ASSIGNMENT: Each line in the material below, starting at the one that contains "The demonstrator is" and ending at the one that contains "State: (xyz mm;", should be repeated exactly; the pictures should not.

DATA PROVIDED:
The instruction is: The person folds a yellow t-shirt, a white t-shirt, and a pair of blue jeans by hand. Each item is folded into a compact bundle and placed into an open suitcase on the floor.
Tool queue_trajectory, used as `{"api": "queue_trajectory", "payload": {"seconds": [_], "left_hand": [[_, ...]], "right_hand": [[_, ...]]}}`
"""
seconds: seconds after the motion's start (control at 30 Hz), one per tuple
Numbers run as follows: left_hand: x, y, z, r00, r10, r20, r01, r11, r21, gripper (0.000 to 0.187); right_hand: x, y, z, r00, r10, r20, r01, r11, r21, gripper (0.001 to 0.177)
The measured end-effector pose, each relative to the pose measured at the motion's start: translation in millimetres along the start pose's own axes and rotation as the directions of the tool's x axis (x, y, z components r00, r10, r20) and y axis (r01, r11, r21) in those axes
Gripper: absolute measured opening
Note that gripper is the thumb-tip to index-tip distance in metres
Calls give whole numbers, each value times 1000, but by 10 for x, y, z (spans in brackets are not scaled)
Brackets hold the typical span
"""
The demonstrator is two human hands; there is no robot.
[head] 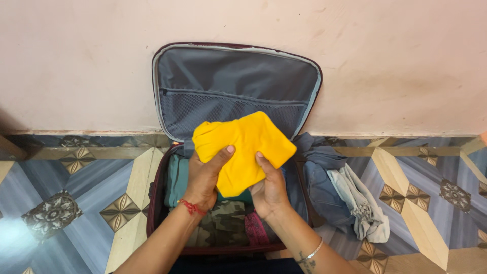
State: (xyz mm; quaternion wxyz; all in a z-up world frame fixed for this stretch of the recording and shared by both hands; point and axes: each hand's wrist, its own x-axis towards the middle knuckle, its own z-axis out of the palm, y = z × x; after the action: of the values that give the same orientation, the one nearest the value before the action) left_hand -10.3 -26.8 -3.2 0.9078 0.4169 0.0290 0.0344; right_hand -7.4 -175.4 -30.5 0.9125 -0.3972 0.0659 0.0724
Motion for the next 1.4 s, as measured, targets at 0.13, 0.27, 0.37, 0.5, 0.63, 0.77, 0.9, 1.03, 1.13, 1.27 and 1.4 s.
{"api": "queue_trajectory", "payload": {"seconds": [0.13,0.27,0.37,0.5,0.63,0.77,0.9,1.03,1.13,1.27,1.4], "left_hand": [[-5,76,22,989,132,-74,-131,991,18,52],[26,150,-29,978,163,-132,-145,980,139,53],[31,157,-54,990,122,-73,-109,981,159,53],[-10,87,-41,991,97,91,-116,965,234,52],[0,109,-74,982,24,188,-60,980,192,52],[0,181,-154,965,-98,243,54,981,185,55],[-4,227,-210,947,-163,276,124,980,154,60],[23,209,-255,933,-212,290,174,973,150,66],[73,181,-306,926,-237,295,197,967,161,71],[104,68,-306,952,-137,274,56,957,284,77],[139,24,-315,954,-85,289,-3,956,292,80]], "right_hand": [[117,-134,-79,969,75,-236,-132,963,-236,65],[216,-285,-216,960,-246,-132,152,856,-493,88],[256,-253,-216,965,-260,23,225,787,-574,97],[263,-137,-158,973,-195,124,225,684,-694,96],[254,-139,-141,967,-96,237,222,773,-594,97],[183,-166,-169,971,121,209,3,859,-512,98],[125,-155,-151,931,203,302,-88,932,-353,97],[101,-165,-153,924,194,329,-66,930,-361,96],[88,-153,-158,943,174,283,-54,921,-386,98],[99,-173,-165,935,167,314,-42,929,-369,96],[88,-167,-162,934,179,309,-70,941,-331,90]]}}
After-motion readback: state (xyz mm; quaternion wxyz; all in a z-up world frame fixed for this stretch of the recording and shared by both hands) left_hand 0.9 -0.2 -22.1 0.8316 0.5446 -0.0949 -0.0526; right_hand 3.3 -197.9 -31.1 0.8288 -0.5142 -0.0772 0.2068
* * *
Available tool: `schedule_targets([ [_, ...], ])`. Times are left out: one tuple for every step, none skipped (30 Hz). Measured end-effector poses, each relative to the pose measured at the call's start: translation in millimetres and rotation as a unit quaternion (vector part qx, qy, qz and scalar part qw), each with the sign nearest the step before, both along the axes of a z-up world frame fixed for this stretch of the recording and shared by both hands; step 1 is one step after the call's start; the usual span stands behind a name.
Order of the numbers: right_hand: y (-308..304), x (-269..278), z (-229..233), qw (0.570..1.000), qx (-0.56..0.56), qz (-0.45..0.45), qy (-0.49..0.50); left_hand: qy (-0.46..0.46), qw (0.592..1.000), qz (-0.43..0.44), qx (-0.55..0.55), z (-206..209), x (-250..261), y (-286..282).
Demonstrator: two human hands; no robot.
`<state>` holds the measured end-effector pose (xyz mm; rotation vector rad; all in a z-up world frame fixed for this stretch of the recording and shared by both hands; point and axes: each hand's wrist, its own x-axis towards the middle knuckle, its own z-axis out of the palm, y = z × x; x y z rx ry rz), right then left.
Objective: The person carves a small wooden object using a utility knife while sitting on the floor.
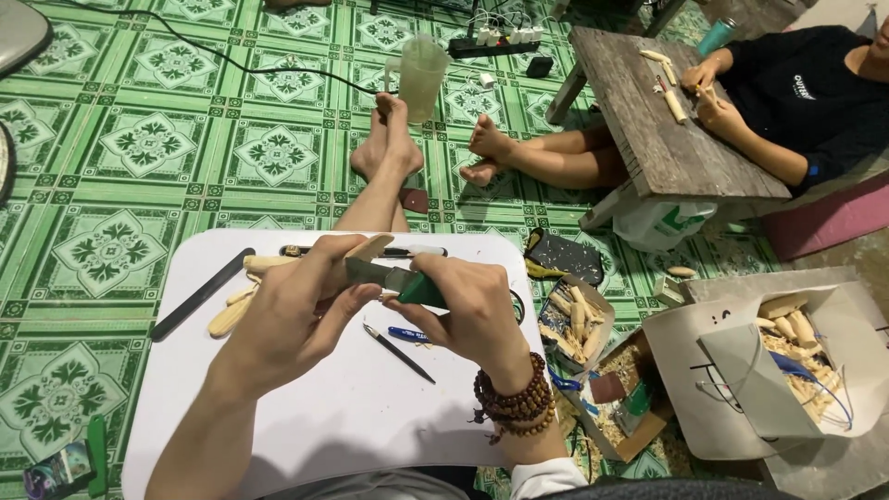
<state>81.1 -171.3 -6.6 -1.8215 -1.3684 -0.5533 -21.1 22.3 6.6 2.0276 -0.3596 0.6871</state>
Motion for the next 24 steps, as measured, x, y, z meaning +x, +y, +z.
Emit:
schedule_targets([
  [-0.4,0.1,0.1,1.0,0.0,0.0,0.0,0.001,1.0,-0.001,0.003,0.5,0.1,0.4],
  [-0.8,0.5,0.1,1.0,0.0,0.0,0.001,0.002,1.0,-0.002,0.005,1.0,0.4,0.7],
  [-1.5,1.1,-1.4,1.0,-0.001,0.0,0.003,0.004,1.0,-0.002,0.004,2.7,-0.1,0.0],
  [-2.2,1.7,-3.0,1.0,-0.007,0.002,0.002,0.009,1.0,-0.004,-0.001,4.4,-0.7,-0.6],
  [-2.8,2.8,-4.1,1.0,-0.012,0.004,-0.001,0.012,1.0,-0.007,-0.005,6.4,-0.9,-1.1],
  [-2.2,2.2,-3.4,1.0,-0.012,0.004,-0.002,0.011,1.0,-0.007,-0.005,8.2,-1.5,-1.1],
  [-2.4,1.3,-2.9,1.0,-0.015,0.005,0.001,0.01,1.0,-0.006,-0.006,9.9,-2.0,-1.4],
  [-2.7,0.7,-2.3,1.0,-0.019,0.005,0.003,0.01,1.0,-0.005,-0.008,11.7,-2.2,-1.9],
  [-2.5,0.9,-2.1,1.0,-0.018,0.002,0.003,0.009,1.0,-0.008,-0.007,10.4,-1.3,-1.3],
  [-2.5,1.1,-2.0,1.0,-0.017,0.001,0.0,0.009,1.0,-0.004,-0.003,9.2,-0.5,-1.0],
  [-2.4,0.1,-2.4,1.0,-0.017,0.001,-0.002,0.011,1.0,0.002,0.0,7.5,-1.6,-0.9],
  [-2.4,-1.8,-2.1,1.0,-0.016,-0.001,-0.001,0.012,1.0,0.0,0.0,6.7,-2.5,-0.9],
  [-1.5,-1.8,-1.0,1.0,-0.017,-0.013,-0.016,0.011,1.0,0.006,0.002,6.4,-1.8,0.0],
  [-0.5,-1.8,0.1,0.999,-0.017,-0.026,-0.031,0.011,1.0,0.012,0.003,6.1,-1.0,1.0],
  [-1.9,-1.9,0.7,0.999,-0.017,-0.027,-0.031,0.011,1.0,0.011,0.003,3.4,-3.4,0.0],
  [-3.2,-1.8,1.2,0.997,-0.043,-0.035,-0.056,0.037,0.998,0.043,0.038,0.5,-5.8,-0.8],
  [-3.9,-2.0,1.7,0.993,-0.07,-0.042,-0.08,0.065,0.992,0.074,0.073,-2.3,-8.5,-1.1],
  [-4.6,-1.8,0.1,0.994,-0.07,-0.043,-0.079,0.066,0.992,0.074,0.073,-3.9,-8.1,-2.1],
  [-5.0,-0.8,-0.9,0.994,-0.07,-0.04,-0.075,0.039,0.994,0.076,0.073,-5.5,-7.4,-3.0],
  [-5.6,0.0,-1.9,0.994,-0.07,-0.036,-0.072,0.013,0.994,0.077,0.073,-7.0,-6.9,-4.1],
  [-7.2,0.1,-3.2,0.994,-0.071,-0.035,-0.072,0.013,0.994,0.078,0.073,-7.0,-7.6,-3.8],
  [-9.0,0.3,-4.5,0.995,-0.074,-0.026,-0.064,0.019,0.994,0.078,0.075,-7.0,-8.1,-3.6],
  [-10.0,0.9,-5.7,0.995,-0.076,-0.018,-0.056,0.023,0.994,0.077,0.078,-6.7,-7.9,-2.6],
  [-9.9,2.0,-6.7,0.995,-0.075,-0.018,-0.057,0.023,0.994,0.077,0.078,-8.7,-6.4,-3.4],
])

ANSWER SECTION:
The demonstrator is two human hands; there is no robot.
[head] 
State: (xyz mm; quaternion wxyz; all in a z-up world frame fixed for this stretch of the recording and shared by both hands; point and axes: each hand's wrist, its own x-axis towards the middle knuckle, its own z-axis out of the palm, y = z × x; after the action: of the values that give the same orientation, the one nearest the value before the action) left_hand -10.3 -26.8 -3.2 0.9078 0.4169 0.0290 0.0344; right_hand -7.4 -175.4 -30.5 0.9125 -0.3972 0.0659 0.0724

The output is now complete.